Excerpts from a dataset
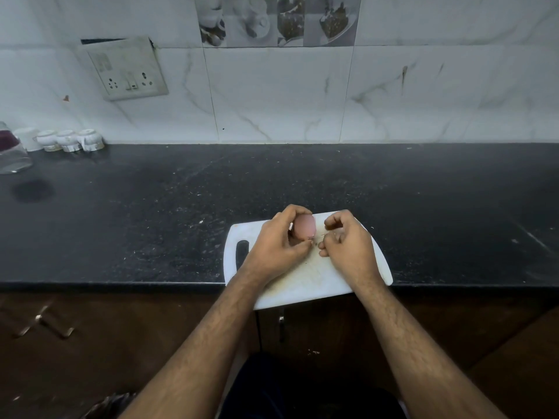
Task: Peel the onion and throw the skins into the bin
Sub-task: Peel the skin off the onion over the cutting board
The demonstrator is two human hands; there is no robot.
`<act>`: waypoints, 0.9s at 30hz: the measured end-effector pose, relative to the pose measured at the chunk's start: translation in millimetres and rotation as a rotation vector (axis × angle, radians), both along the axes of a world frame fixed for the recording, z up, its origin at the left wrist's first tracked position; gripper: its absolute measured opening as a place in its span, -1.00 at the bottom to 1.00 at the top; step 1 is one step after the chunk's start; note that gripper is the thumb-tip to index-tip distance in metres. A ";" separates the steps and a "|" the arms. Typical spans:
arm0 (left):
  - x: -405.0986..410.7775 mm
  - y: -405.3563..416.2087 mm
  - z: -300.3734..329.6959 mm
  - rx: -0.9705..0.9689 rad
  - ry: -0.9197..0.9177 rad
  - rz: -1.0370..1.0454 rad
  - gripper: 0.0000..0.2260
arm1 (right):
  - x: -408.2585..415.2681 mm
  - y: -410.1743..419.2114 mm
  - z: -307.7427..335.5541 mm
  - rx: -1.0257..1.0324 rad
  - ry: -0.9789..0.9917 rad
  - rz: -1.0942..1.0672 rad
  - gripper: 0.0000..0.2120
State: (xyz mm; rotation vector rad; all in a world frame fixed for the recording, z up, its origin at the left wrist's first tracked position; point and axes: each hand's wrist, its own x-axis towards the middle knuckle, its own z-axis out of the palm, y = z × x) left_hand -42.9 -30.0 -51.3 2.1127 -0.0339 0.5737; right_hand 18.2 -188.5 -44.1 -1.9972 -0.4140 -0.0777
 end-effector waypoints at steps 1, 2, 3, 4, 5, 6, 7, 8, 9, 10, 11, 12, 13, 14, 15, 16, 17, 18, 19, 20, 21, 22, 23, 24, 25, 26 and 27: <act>-0.2 -0.5 0.1 0.002 0.010 -0.004 -0.65 | 0.3 0.0 0.0 -0.003 -0.032 0.028 -0.80; -0.1 -1.0 0.2 0.015 0.023 -0.008 -0.64 | 0.7 -0.5 0.3 -0.016 -0.072 0.050 -0.76; 0.3 -1.5 0.1 0.029 0.037 -0.007 -0.63 | 0.5 -0.8 0.8 -0.018 -0.107 0.068 -0.76; 0.8 -1.6 0.2 0.037 0.054 -0.002 -0.62 | -0.5 -1.0 1.6 -0.012 -0.128 0.081 -0.78; 1.2 -1.5 0.5 0.035 0.073 0.007 -0.61 | -1.3 -1.1 1.7 0.009 -0.136 0.088 -0.80; 1.3 -1.1 1.1 0.033 0.090 0.016 -0.59 | -2.4 -1.2 2.0 0.035 -0.133 0.098 -0.82; 1.2 -0.8 1.9 0.038 0.101 0.025 -0.57 | -3.6 -1.1 2.3 0.054 -0.133 0.110 -0.85; 1.0 -1.0 2.7 0.050 0.111 0.032 -0.56 | -5.2 -1.2 3.2 0.063 -0.139 0.126 -0.87; 0.6 -1.5 3.5 0.063 0.118 0.033 -0.55 | -5.8 -1.5 3.5 0.064 -0.157 0.138 -0.89; 0.0 -2.5 4.2 0.074 0.121 0.034 -0.55 | -5.7 -2.1 3.3 0.060 -0.178 0.146 -0.91; -0.6 -3.2 4.9 0.079 0.122 0.034 -0.55 | -5.4 -2.6 2.9 0.054 -0.193 0.146 -0.92; -0.6 -3.4 5.3 0.080 0.120 0.031 -0.55 | -5.0 -2.9 2.7 0.050 -0.197 0.142 -0.93; 0.0 -3.0 5.0 0.080 0.114 0.027 -0.54 | -4.2 -3.1 1.8 0.045 -0.197 0.137 -0.93; 1.2 -1.7 3.9 0.074 0.112 0.027 -0.54 | -3.7 -3.0 1.3 0.037 -0.194 0.135 -0.92; 2.4 -0.7 2.6 0.061 0.115 0.030 -0.54 | -3.6 -2.9 1.1 0.029 -0.189 0.138 -0.90; 3.3 0.1 1.8 0.048 0.121 0.036 -0.54 | -3.9 -2.8 1.4 0.025 -0.180 0.147 -0.88; 4.2 0.5 1.2 0.044 0.124 0.040 -0.55 | -4.2 -2.7 2.0 0.031 -0.169 0.161 -0.87; 4.8 0.6 0.8 0.046 0.124 0.039 -0.57 | -4.4 -2.5 2.9 0.045 -0.150 0.181 -0.86; 4.8 0.6 0.8 0.050 0.118 0.035 -0.59 | -4.7 -2.5 3.5 0.062 -0.128 0.201 -0.84; 4.4 0.0 1.7 0.055 0.112 0.034 -0.61 | -4.7 -2.2 3.9 0.070 -0.112 0.217 -0.82; 3.8 -0.4 2.4 0.058 0.109 0.031 -0.63 | -4.8 -1.8 3.7 0.069 -0.107 0.226 -0.80; 3.7 -0.4 2.9 0.054 0.111 0.024 -0.63 | -4.8 -1.1 3.5 0.063 -0.108 0.225 -0.79; 3.9 -0.4 3.0 0.052 0.118 0.015 -0.63 | -4.9 -0.6 3.1 0.058 -0.115 0.219 -0.80; 4.0 -0.5 3.3 0.058 0.125 0.005 -0.63 | -5.5 -0.1 3.0 0.053 -0.128 0.209 -0.83; 4.5 -0.8 3.1 0.075 0.131 -0.004 -0.63 | -6.1 0.2 2.5 0.043 -0.152 0.197 -0.85; 4.9 -1.3 3.0 0.091 0.131 -0.003 -0.62 | -7.5 0.5 2.7 0.025 -0.185 0.188 -0.88; 5.0 -1.8 2.6 0.097 0.129 0.007 -0.61 | -8.9 1.1 2.6 0.003 -0.223 0.183 -0.90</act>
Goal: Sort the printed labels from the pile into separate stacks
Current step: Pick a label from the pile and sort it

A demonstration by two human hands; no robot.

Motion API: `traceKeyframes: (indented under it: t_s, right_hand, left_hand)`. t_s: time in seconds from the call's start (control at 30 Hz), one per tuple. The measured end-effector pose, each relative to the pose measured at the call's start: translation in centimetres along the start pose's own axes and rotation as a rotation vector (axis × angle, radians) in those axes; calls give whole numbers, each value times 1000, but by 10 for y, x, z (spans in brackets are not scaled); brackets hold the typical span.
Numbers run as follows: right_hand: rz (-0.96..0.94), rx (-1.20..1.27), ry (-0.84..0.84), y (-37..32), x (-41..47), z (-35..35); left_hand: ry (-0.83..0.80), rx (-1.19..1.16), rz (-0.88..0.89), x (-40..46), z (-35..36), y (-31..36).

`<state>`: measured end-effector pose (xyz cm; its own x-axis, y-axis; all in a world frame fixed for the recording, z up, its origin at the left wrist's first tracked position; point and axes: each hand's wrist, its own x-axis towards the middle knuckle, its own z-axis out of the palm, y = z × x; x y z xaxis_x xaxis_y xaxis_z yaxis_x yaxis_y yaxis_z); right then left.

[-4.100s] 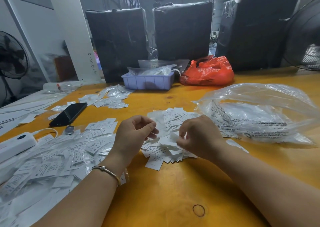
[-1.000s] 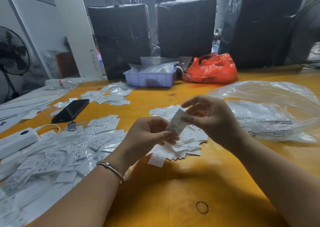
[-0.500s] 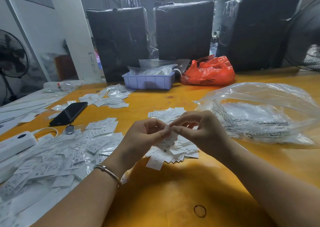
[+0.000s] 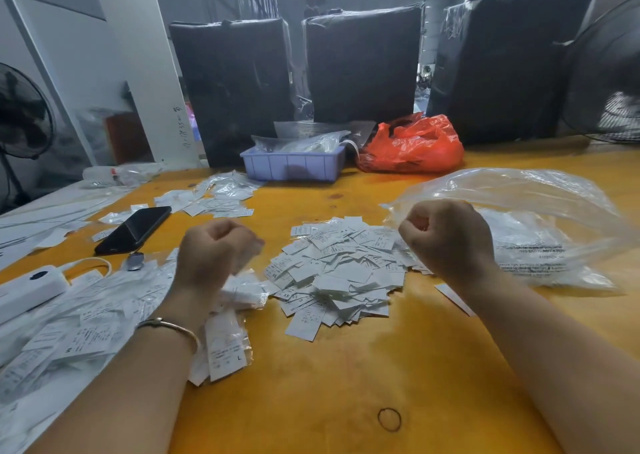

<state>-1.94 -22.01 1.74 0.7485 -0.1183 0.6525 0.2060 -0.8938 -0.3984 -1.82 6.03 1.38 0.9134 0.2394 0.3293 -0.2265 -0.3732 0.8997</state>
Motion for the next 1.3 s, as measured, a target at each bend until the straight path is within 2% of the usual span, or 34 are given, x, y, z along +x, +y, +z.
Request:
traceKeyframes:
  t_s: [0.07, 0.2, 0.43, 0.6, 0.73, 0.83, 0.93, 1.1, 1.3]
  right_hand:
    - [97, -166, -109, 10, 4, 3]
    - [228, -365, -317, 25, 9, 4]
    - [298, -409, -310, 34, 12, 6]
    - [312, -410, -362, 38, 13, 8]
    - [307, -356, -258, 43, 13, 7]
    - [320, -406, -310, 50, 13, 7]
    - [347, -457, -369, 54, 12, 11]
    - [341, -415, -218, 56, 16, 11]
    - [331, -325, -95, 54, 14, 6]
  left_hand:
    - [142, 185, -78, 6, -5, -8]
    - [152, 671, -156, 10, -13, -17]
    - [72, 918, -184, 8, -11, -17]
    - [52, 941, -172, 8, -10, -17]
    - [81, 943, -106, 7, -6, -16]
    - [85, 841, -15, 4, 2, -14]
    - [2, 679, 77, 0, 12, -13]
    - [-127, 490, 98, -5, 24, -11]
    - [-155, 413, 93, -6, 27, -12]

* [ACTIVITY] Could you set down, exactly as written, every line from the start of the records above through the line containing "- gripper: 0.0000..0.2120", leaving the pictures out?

* [RESULT BELOW]
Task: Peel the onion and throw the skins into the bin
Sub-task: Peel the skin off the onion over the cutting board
The demonstrator is two human hands; there is no robot.
`<act>`: waypoints, 0.9s at 30hz: the measured end-effector pose, relative to the pose measured at the chunk's start: translation in millimetres and rotation as a rotation vector (axis × angle, radians), both along the axes of a world frame fixed for the recording, z up, its origin at the left wrist's first tracked position; gripper: its absolute measured opening as a place in its span, -1.00 at the bottom to 1.00 at the top; step 1 is one step after the chunk's start; note that gripper is the thumb-tip to index-tip distance in metres. A ";" separates the steps and a "|" the arms. Typical spans:
arm0 (left):
  - x: -405.0986..410.7775 mm
  - y: -405.3563..416.2087 mm
  - z: -300.3734..329.6959 mm
  - rx: -0.9705..0.9689 rad
  - ry: -0.9197..0.9177 rad
  - rz: -1.0370..1.0454 rad
  - gripper: 0.0000..0.2260
arm1 (right):
  - x: -408.2585..415.2681 mm
  - y: -410.1743..419.2114 mm
  - z: -307.7427..335.5541 mm
  - rx: -1.0257..1.0324 rad
  - ry: -0.9789..0.9917 rad
  - rz: -1.0942..1.0672 rad
  - gripper: 0.0000..0.2120

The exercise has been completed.